Inadmissibility of questioning, in the course of the activity of courts, the empowerment of courts, tribunals and constitutional organs and the appointment of a judge

  1. The concept of “composition of the court” cannot be equated with the concept of “judge status”. The composition of the Court determines the procedural grounds for the court’s ability to adjudicate in a specific case and is subject to appraisal and instance control. The status of a judge determines the systemic investiture of a person appointed by the President of the Republic of Poland to perform judicial activities.

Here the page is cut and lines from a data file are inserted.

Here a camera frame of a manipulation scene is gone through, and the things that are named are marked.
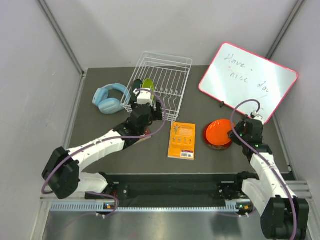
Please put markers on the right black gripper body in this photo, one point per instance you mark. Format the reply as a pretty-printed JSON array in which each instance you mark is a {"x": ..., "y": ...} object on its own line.
[{"x": 241, "y": 128}]

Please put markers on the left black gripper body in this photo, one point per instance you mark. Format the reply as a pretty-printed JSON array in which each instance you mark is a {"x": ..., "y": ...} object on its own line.
[{"x": 155, "y": 115}]

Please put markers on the lime green plastic plate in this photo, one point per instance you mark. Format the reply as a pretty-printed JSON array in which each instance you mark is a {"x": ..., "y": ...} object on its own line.
[{"x": 149, "y": 86}]

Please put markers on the orange plastic plate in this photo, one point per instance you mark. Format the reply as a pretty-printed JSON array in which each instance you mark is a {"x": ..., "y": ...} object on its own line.
[{"x": 218, "y": 130}]

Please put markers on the red floral plate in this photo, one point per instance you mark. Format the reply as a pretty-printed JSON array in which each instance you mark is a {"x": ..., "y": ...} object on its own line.
[{"x": 214, "y": 146}]

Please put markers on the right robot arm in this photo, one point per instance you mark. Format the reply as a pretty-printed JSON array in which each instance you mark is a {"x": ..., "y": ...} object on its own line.
[{"x": 283, "y": 215}]

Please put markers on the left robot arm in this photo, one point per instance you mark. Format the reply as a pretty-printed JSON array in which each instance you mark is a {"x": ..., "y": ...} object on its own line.
[{"x": 64, "y": 171}]

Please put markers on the red and white book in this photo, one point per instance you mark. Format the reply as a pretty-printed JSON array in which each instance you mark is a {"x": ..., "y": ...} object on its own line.
[{"x": 147, "y": 134}]

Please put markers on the dark green ceramic plate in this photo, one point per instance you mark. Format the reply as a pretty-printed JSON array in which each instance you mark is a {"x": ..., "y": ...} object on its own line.
[{"x": 137, "y": 84}]

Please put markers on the light blue headphones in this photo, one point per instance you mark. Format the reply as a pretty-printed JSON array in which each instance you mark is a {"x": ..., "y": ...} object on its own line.
[{"x": 106, "y": 104}]

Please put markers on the orange paperback book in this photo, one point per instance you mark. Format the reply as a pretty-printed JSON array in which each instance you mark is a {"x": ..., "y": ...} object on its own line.
[{"x": 182, "y": 141}]

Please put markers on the pink framed whiteboard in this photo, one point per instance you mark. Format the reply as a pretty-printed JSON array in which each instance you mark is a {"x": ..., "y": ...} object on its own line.
[{"x": 246, "y": 81}]

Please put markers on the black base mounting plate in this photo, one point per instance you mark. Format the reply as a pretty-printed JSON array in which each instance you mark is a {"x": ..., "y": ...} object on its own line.
[{"x": 217, "y": 186}]

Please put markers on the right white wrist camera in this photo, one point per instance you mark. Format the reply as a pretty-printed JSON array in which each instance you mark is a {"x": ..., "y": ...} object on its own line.
[{"x": 256, "y": 116}]

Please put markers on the white wire dish rack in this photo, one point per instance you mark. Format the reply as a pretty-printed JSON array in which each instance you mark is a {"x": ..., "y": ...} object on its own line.
[{"x": 169, "y": 74}]

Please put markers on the grey slotted cable duct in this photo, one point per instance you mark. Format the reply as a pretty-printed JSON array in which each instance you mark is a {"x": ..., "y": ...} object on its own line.
[{"x": 104, "y": 207}]

  • Improper composition of the court occurs when the court adjudicated in a composition unknown to the act or not provided for a given category of cases (the judgment of the Supreme Court of August 24, 2005 – WK 17/05, Criminal Law Bulletin 2005, Nr 4, item 1.3. 2, the decision of the Supreme Court of 13 October 2010 – IV KK 250/10, OSN Prok. i Pr. 2011, nr 3, item 21, judgment of the Wrocław Court of Appeal of 25 January 2013, II AKa 12/13, OSN Prok. i Pr. 2014, nr 11-12, item 37; the judgment of the Supreme Court of 5 July 2012, V KK 57/12, OSN Prok. i Pr. 2012, nr 10, item 13, the judgment of the Supreme Court of 19 August 2009, V KK 144/09, KZS 2009, Nr 12, item 24, judgment of the Lublin Court of Appeal of September 29, 2009, II AKA 192/09, Legalis, decision of the Supreme Court of 5 July 2005, WZ 14/05, OSNKW 2005, Nr 10, item 99, decision of the Katowice Court of Appeal of July 14, 2004, II AKZ 518/04, OSA 2005, Nr 4, item 28, judgment of the Wrocław Court of Appeal of 26 August 2015, II AKA 195/15, Legalis).

 

  • If the composition of the adjudicating court is contrary to the provisions of the law, it constitutes a premiss for the nullity of the proceedings, which the court takes into account ex officio at every stage of the proceedings. It may also constitute a foundation for ordinary and extraordinary appeal.

 

  1. The systemic regulations provide for many detailed solutions that affect the final formation of the adjudicating panel in a particular case. This applies, inter alia, to delegating a judge to adjudicate in another court (article 77 of the Act of 27 July 2001 Law on Common Courts Organisation), appointment of additional judge or juror (article 47 and 171 of the Act of 27 July 2001 Law on Common Courts Organisation), or the replacement of a judge by a judge of the same court (article 45 of the Act of 27 July 2001 Law on Common Courts Organisation). The importance of the correct composition of the court is not only a theoretical issue, but has a direct impact on the particular case as it can be used to challenge the judgment on the basis of the wrong composition of the court.

 

  1. Above all, the proper formation of the composition of the court is important for the rule of law, because – in a broader perspective – it is part of the constitutional guarantee of the citizen’s right to a competent court, including a properly formed and impartial court (see eg P. Wiliński, The criminal process in the light of the constitution, Warsaw 2011, pp. 122-124 and the jurisprudence given there; see also A. Kubiak, The constitutional principle of the right to a fair trial in the light of the jurisprudence of the Constitutional Tribunal, Łódź 2006, pp. 124 et seq., W. Jasiński, Standard of an independent court established by law in the jurisprudence of the European Court of Human Rights, (in 🙂 J. Jaskiernia (ed.), Council of Europe and democratic changes in the countries of Central and Eastern Europe in 1989–2009, Toruń 2010, pp. 254 et seq.).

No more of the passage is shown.